Gerald Goslak joined the Army at the old age of 22 and was promptly sent with his armored unit to a Cold War post near Munich, Germany. While there, he stood guard duty at an Army stockade which was once Dachau, the notorious death camp used by the Nazis. “After all those years,” Gerald says, “you could still smell the human flesh.”
Wherever Gerald went, he carried a small camera. His photo albums remind him–and us–of a stark post-war Europe. “People were still starving,” he says.
In summer of 2013, Debby Rampolla and director Paula Kelly of Whitehall Public Library contacted us about a group of veterans who meet each month at the library and share their stories of military service. This sounds a lot like what we do through The Veterans Breakfast Club, we responded, and we were interested in visiting the group someday to introduce ourselves and to share our story as well.

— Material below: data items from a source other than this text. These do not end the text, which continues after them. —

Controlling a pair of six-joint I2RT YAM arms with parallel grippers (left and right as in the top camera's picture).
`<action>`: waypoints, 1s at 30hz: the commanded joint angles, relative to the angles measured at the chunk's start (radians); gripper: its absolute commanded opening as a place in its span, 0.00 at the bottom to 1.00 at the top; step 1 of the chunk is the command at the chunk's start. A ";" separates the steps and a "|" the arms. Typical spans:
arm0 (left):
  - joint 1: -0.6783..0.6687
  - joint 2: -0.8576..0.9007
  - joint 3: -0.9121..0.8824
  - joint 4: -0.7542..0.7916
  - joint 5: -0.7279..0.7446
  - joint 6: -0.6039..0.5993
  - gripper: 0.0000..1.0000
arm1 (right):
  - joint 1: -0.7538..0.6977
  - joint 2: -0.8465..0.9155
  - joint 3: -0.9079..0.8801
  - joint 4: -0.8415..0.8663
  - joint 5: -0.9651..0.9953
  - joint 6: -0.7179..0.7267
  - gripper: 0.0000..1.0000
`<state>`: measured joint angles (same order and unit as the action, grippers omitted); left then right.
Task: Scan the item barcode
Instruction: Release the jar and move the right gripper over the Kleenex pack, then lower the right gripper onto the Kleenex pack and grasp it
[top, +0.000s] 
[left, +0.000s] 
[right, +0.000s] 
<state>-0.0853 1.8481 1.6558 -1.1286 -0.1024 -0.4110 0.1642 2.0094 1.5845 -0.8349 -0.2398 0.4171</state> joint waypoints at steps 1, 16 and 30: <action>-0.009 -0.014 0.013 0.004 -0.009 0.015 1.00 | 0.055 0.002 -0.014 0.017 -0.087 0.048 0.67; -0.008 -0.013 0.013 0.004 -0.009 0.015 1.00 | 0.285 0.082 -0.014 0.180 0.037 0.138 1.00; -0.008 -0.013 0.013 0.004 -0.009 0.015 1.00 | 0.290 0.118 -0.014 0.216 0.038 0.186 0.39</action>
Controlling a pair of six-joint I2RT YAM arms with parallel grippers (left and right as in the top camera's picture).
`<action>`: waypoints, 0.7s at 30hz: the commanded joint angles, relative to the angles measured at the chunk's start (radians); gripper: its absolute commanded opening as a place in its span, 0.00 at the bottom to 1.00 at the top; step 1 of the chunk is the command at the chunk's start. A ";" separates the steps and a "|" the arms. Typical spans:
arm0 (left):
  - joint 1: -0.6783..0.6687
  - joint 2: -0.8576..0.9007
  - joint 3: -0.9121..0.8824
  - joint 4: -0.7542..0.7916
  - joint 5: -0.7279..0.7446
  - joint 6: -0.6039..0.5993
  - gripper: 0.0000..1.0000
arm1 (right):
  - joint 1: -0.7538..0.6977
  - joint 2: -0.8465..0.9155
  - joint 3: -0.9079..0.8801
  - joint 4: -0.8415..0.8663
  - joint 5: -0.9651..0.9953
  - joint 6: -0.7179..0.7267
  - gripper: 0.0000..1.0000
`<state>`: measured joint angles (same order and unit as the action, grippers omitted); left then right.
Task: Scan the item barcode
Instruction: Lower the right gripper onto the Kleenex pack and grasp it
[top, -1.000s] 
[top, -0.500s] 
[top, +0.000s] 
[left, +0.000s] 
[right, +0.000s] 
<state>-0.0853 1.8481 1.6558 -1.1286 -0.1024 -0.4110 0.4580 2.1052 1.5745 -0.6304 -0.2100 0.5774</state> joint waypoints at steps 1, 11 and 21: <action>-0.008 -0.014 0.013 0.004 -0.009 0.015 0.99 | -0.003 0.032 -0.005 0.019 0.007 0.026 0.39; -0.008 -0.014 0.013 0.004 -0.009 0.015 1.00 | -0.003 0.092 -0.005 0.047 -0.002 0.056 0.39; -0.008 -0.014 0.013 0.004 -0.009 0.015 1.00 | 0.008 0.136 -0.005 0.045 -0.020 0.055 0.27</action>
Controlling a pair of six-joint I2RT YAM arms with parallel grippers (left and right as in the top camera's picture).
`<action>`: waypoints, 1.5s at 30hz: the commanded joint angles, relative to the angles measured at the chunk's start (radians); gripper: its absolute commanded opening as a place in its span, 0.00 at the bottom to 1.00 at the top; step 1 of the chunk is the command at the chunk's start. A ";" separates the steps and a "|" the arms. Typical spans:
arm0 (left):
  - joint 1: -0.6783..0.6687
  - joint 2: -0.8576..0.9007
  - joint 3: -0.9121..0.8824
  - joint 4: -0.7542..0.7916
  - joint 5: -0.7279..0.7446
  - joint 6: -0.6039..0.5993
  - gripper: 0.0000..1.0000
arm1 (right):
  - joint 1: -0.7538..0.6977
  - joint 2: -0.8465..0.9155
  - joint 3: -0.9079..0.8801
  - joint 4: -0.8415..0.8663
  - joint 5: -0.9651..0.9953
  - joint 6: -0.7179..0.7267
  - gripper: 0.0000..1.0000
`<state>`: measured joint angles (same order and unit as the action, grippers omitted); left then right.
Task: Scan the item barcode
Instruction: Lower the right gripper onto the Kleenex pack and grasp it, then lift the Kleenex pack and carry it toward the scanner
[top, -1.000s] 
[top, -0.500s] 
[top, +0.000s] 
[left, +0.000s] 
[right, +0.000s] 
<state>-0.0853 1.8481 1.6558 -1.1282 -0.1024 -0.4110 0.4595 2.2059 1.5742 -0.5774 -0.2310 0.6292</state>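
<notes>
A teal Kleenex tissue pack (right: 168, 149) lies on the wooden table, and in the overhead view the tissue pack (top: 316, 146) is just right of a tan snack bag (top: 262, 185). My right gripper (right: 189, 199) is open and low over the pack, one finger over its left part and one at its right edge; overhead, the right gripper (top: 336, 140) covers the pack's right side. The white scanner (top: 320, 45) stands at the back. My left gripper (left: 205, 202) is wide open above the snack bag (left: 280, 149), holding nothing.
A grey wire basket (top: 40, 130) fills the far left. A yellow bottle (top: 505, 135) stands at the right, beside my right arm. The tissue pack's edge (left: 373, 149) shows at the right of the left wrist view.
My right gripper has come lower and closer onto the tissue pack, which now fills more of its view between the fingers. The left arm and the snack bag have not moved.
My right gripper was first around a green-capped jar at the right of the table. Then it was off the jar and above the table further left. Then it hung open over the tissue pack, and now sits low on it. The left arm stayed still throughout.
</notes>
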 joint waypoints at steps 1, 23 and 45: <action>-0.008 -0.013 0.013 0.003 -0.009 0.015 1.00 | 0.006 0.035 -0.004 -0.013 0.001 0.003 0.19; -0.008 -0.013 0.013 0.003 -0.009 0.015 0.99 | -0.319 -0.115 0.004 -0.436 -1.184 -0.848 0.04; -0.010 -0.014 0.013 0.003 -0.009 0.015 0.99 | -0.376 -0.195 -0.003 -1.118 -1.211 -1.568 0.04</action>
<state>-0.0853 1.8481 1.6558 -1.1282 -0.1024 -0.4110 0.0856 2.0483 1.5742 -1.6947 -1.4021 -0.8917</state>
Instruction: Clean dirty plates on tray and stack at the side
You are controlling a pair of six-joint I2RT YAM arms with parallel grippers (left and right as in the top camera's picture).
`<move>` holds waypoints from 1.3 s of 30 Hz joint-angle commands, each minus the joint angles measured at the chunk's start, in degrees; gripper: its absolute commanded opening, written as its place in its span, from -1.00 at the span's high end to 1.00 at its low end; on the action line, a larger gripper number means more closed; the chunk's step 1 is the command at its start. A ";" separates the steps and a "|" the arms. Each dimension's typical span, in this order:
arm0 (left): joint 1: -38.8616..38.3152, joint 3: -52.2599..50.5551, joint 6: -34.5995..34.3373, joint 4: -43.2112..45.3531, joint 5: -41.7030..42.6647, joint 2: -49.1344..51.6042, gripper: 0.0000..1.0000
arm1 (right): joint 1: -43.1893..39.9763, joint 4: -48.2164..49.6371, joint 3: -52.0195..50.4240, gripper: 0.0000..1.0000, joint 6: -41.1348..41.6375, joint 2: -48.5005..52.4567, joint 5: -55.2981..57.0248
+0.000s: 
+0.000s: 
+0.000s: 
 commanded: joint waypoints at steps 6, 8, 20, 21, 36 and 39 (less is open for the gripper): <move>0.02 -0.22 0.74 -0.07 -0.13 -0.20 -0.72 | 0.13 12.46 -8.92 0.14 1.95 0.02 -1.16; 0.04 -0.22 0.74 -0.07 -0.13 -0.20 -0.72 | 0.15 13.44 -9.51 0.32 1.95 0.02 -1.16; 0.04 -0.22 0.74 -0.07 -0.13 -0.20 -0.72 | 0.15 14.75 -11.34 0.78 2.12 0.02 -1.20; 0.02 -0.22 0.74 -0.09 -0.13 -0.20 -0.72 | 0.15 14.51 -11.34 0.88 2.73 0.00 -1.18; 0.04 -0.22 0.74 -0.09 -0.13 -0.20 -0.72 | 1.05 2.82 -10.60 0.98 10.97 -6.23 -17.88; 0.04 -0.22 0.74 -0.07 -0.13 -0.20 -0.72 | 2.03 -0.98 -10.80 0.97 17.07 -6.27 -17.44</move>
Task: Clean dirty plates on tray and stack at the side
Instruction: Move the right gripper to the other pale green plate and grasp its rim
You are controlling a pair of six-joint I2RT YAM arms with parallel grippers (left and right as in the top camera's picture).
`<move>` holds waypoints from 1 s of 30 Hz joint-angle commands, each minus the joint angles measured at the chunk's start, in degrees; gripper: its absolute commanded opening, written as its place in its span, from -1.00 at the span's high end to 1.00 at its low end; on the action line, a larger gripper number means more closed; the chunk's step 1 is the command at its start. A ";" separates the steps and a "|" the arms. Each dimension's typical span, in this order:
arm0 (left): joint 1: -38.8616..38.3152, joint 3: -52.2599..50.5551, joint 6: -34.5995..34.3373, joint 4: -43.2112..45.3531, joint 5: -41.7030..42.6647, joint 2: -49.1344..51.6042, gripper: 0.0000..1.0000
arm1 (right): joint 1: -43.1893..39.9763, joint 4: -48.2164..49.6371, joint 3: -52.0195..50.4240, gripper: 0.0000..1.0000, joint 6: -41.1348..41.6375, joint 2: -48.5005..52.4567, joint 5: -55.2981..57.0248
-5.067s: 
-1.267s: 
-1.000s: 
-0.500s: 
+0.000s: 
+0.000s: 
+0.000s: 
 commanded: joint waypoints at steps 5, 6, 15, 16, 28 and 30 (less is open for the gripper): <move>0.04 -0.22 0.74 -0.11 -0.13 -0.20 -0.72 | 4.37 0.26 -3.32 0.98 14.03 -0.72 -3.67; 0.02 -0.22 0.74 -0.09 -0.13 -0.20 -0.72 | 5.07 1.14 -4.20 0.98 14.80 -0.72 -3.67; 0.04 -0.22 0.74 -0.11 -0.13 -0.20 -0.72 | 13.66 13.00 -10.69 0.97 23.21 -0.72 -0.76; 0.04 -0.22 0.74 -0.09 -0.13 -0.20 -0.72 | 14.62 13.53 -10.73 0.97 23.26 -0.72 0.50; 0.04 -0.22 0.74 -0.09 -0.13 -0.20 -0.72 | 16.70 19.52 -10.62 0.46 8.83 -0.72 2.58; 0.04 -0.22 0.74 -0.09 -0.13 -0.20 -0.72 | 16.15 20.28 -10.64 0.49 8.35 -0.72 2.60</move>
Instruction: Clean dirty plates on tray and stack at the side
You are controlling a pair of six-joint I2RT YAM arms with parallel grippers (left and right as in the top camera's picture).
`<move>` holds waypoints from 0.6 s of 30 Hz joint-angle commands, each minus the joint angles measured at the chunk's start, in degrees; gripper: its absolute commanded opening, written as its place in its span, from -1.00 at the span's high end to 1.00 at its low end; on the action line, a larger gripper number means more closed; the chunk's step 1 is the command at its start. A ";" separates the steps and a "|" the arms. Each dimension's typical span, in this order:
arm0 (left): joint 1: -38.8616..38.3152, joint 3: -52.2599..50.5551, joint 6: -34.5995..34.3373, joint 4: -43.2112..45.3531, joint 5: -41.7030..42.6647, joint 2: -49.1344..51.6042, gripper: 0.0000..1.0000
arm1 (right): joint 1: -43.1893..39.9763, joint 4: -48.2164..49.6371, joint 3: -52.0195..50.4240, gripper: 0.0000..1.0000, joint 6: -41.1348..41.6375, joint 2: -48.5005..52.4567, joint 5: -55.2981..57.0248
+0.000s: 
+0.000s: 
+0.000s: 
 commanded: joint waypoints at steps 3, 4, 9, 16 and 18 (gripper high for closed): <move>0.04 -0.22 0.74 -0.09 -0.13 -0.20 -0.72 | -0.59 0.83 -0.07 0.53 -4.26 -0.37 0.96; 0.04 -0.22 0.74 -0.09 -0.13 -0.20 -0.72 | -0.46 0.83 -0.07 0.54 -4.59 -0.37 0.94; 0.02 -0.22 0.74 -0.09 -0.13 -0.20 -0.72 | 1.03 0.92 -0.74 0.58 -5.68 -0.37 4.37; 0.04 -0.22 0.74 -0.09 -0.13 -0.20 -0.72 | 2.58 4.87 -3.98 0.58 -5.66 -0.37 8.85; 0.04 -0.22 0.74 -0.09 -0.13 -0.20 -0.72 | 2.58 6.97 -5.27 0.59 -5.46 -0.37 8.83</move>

That day came at the end of October 2013, when we were graciously welcomed to attend the Whitehall veterans’ group meeting and to record some of their stories. Seven local veterans attended that day; it was a comfortably intimate group, mostly old friends and a few new comers. On some meeting days, two dozen veterans might show up. Very often, just a handful of older gentlemen turn up, WW II stories in hand. Regardless, the veterans are openly welcomed by the gracious library staff with gourmet coffee and assorted pastries—irresistible incentives to warm the mood and prime the storytelling.
On the day we visited, we were warmly met by veterans Bill McLaughlin, Dave Lotz, Dick Gardner, George Morgan, Gerald Goslak, Hal Plusa, and Joe Michaels. Todd DePastino, executive director of The Veterans Breakfast Club, served to guide the discussions, while Kevin Farkas captured the roundtable banter as an audio recording—now available to the public on this website.